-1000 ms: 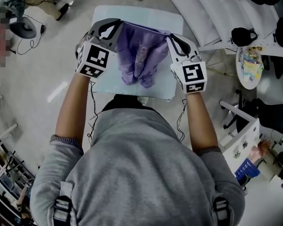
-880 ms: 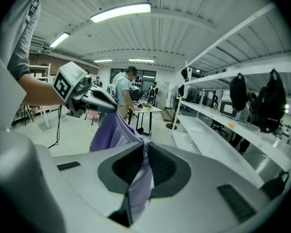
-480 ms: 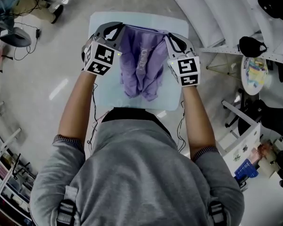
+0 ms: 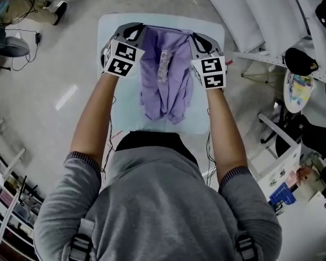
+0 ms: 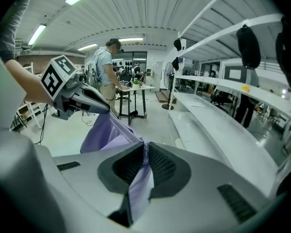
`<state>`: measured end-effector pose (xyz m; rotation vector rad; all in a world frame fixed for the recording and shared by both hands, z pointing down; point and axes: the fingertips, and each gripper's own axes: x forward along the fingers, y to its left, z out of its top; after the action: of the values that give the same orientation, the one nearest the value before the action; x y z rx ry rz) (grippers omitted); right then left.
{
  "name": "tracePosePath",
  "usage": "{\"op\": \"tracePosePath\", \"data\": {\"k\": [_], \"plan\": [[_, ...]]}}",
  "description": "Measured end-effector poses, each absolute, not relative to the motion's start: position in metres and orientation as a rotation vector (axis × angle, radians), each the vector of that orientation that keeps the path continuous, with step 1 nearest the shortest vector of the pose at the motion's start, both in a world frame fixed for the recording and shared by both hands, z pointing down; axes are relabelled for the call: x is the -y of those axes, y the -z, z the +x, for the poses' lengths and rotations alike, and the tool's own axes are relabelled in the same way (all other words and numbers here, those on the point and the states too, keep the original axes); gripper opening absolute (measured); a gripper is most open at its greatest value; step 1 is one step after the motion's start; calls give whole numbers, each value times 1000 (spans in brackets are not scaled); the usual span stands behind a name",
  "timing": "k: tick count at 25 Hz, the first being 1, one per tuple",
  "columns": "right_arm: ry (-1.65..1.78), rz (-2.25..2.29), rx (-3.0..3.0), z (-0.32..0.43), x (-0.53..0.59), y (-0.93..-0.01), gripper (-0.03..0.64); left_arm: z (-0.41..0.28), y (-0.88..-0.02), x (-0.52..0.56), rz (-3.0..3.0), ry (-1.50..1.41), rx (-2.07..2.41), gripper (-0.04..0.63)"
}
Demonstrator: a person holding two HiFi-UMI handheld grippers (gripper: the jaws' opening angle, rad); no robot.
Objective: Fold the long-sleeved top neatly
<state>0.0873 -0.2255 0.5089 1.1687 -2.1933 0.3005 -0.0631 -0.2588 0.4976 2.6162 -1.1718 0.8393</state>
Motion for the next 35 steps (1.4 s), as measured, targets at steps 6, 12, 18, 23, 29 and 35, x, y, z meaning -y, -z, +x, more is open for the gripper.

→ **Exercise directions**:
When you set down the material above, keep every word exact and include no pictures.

→ **Your solution**:
-1000 ms: 
-880 ms: 
-480 ms: 
+0 ms: 
+0 ms: 
`<state>`: measured end-effector pose (xyz m; rotation vector rad; all in a world frame fixed for the recording and shared by both hands, z pointing down; point and axes: the fingertips, and each gripper's own axes: x forward along the fingers, y to its left, z out of its top; after the action: of the values that give the same orientation, the one nearest the value before the action; x y z rx ry rz) (grippers omitted); right then left.
{
  "name": "tracePosePath",
  "usage": "{\"op\": \"tracePosePath\", \"data\": {\"k\": [_], \"plan\": [[_, ...]]}}",
  "description": "Measured end-effector poses, each absolute, not relative to the motion's start: position in metres and orientation as a rotation vector (axis × angle, radians), each the vector of that orientation that keeps the path continuous, with step 1 nearest the shortest vector of the pose at the motion's start, both in a world frame fixed for the recording and shared by both hands, z pointing down; axes are relabelled for the call: x is the -y of those axes, y the -z, z the +x, for the poses' lengths and rotations alike, and the tool's own axes are relabelled in the same way (all other words and numbers here, those on the point and the states too, keep the original axes); gripper opening absolute (measured); a gripper is most open at its greatest value; step 1 is one step after the motion's start; calls give whole numbers, each value times 1000 (spans in brackets are not scaled); the usual span stands behind a name",
  "timing": "k: tick count at 25 Hz, the first being 1, one per tuple",
  "columns": "right_arm: ry (-1.65..1.78), rz (-2.25..2.29), rx (-3.0..3.0), z (-0.32..0.43), x (-0.53..0.59), y (-0.93..-0.01), gripper (-0.03..0.64); left_arm: z (-0.41..0.28), y (-0.88..-0.02), x (-0.52..0.56), rz (-3.0..3.0), ry (-1.50..1.41), rx (-2.07..2.41), gripper (-0.04..0.63)"
}
Demonstrator: a person holding two HiFi-UMI handheld grippers (gripper: the jaws' opening angle, rad); no robot.
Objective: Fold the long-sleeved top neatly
<state>0.0873 -0.2255 0.5089 1.1687 -2.1933 0.3005 -0.0631 -0.2588 0.4976 2.6162 -1.1718 0.8393</state>
Motion for the next 35 steps (1.4 s), as measured, targets at steps 6, 12, 18, 23, 29 and 35, x, y, z meaning -y, -z, +x, more is open for the gripper.

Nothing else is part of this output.